_TRY IT_:
I'd like every line in the following listing that holds "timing" copied.

_THE DATA_:

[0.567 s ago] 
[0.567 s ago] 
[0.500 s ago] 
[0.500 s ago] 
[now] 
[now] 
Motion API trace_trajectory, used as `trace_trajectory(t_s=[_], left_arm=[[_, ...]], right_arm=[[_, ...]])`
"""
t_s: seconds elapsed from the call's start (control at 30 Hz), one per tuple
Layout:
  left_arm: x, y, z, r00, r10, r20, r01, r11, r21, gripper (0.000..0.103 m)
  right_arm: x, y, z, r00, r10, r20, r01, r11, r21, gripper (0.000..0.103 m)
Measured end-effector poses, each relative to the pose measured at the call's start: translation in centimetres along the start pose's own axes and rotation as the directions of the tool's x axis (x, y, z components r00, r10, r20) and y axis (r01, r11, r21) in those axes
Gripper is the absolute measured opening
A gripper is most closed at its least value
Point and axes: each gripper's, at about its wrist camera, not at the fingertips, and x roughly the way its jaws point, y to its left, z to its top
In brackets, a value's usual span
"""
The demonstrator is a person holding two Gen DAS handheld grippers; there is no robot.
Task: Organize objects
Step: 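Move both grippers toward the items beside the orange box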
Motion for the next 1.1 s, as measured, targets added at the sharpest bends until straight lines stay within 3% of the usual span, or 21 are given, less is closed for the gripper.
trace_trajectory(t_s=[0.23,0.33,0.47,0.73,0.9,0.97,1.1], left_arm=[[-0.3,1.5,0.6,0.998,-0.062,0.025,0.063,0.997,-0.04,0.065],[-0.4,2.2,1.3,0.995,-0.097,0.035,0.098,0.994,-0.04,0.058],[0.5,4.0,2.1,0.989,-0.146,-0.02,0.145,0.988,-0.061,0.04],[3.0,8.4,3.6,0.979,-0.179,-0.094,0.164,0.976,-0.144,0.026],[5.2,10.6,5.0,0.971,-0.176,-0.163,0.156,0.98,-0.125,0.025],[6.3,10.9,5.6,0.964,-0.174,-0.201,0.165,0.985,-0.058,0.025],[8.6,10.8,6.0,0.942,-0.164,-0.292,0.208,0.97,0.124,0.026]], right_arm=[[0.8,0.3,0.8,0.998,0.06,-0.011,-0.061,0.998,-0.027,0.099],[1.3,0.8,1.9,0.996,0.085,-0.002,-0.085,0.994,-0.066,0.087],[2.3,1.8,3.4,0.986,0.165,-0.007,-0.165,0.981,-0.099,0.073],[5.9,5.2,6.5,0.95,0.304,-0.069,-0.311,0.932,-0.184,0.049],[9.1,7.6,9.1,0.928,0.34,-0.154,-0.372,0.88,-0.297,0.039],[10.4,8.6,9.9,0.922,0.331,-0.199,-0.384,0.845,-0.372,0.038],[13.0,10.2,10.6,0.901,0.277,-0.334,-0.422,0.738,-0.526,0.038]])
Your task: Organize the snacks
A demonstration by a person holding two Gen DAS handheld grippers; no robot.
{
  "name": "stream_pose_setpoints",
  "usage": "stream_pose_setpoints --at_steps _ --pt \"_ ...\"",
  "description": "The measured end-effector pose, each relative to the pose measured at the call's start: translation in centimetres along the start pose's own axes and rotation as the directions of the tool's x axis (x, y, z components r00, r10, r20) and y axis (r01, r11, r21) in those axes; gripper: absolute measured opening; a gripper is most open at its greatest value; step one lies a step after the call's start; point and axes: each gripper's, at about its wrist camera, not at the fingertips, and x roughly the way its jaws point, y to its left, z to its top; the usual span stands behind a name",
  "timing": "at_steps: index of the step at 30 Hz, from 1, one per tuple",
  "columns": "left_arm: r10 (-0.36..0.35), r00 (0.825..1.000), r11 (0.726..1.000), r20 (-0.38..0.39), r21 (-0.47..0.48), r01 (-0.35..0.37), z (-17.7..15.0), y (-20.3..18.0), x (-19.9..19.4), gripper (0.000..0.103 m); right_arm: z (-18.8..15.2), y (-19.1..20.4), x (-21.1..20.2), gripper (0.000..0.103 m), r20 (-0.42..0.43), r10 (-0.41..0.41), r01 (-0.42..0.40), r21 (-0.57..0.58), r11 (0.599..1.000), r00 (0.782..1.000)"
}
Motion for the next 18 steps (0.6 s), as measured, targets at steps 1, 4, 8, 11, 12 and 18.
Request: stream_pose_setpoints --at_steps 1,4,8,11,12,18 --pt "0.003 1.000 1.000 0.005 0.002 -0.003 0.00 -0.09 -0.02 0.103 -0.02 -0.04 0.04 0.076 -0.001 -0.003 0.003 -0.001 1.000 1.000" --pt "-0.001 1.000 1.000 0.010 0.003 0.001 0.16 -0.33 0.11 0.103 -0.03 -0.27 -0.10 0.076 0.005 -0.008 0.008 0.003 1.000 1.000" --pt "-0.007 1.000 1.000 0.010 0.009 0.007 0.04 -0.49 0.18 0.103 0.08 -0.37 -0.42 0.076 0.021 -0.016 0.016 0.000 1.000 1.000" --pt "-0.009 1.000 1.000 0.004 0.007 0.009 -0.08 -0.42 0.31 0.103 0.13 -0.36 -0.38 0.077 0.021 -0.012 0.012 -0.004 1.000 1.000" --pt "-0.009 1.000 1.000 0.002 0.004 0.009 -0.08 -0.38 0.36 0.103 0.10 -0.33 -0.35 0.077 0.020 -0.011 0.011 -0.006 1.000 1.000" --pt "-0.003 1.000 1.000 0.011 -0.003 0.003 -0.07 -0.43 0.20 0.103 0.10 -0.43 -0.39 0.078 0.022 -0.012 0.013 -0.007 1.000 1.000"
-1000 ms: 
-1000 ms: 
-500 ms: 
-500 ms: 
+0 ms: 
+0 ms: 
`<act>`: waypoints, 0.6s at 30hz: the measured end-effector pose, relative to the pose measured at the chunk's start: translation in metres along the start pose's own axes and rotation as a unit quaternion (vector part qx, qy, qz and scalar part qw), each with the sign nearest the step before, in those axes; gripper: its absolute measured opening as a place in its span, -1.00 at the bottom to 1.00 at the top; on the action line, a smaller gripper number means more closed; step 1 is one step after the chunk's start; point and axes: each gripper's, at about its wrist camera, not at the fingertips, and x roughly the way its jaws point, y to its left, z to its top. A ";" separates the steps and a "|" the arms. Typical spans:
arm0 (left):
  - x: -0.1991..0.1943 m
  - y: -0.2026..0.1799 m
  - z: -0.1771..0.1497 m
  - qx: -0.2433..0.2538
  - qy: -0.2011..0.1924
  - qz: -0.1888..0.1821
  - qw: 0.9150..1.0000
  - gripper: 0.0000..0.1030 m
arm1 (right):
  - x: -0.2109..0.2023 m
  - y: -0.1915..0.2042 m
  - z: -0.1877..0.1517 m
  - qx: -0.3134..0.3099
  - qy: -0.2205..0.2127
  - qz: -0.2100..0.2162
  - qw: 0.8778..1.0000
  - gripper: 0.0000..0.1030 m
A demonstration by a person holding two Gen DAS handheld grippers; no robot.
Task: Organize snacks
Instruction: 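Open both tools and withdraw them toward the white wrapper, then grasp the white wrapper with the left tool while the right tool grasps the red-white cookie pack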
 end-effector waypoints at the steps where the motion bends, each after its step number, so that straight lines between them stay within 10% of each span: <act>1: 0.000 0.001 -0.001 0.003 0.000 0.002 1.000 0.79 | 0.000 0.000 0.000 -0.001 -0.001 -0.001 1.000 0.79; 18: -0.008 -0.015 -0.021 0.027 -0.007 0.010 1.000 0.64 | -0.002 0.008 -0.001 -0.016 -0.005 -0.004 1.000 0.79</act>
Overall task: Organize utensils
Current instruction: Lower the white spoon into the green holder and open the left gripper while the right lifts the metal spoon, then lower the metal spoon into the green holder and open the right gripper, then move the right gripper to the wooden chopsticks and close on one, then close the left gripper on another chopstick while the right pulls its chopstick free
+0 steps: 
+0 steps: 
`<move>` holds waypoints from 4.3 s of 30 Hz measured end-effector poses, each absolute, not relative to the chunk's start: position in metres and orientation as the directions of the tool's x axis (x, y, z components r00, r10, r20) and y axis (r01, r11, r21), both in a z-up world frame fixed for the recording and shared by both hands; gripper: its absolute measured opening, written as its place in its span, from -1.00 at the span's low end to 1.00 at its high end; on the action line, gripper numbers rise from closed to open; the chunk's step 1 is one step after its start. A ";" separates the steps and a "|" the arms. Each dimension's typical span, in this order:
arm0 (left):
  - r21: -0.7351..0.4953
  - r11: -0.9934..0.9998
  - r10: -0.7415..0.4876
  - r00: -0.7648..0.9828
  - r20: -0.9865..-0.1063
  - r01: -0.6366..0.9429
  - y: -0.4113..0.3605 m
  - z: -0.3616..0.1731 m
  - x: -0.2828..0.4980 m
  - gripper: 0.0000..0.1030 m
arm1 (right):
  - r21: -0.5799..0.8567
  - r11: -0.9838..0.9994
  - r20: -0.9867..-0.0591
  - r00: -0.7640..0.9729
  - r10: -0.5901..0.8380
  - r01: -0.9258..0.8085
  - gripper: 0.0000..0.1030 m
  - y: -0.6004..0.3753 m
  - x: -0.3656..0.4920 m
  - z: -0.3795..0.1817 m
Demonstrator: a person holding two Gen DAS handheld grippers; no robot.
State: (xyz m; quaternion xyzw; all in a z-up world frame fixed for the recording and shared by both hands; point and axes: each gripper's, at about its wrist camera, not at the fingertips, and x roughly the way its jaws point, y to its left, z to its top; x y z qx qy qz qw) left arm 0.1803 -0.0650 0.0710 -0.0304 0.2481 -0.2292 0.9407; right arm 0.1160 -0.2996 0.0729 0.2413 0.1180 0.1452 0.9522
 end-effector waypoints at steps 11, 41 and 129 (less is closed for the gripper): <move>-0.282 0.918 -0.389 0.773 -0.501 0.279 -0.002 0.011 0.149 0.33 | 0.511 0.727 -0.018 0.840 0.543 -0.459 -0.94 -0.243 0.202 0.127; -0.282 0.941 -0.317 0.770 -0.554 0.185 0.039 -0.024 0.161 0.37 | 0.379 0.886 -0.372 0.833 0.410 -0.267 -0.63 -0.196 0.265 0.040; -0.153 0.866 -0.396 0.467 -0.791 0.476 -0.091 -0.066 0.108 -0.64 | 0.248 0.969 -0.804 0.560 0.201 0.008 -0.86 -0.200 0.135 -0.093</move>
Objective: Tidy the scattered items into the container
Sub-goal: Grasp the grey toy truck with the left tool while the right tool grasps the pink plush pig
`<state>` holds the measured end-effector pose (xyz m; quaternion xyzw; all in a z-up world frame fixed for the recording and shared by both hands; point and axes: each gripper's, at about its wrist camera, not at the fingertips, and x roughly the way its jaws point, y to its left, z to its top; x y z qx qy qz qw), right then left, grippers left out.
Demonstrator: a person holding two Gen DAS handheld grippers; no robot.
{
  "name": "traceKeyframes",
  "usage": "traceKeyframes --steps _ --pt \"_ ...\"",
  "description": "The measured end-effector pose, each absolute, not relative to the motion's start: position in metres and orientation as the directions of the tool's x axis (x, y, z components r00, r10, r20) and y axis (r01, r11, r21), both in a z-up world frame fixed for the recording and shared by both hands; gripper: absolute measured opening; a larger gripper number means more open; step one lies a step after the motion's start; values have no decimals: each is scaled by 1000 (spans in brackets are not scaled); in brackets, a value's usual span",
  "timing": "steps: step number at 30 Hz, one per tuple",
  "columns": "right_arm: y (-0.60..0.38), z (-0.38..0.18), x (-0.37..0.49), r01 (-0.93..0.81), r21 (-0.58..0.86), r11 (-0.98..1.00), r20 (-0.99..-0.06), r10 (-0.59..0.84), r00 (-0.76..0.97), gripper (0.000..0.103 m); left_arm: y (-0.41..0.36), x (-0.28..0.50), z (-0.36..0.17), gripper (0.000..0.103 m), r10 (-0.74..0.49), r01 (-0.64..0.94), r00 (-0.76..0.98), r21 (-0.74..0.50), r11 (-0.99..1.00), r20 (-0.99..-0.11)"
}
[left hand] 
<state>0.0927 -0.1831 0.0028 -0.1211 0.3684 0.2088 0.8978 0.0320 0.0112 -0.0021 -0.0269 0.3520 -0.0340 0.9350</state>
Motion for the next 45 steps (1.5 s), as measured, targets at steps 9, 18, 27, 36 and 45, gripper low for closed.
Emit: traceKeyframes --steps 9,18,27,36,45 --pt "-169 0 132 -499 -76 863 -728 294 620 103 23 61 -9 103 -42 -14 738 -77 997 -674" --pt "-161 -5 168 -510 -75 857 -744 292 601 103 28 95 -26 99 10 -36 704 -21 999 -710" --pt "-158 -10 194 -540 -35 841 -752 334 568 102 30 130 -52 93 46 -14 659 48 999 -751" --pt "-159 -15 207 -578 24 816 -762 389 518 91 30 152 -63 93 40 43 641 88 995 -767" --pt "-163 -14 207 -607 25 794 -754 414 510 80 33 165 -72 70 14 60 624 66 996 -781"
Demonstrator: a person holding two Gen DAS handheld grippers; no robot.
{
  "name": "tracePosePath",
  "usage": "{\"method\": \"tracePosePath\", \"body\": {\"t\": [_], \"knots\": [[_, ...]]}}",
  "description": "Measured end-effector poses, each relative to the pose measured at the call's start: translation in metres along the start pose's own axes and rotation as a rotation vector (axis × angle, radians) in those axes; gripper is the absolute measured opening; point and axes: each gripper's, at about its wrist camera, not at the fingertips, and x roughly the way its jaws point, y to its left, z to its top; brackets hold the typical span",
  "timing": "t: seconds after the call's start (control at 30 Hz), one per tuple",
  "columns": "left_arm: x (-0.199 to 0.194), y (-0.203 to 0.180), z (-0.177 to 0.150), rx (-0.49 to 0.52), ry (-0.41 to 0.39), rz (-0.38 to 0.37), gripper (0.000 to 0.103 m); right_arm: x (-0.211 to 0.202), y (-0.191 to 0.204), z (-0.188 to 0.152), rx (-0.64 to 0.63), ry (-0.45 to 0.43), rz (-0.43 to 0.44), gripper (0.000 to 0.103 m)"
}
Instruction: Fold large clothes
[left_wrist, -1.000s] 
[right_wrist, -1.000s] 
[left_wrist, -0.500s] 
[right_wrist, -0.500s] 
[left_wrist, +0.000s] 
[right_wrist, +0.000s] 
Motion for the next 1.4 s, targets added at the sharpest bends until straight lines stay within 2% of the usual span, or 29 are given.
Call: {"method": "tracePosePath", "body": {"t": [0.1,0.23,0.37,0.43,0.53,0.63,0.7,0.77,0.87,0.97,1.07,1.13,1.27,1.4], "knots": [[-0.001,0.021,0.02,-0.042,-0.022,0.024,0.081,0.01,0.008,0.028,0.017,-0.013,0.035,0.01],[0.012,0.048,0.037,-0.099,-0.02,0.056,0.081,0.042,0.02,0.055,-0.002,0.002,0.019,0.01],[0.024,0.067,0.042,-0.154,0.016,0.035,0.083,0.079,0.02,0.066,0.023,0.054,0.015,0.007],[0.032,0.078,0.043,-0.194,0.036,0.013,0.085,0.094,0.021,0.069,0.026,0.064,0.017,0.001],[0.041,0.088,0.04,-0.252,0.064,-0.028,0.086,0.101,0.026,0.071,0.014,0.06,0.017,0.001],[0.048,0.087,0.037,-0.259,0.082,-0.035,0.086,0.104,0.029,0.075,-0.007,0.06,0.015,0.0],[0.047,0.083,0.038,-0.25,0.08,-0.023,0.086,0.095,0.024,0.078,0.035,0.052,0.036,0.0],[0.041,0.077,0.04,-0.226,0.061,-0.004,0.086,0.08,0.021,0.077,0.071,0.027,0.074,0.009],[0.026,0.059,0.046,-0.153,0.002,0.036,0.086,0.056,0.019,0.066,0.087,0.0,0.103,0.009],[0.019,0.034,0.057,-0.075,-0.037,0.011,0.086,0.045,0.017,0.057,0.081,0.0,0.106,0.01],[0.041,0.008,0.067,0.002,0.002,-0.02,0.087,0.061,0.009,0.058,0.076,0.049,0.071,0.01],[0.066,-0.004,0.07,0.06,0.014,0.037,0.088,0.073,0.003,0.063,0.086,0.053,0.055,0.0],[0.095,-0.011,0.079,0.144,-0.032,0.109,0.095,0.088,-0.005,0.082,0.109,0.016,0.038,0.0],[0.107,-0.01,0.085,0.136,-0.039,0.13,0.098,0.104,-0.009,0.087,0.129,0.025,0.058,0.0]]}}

_RESPONSE FOR THIS EXERCISE_:
  "timing": "at_steps: index of the step at 30 Hz, from 1, one per tuple",
  "timing": "steps: step number at 30 Hz, one per tuple",
  "timing": "t: seconds after the call's start (control at 30 Hz), one per tuple",

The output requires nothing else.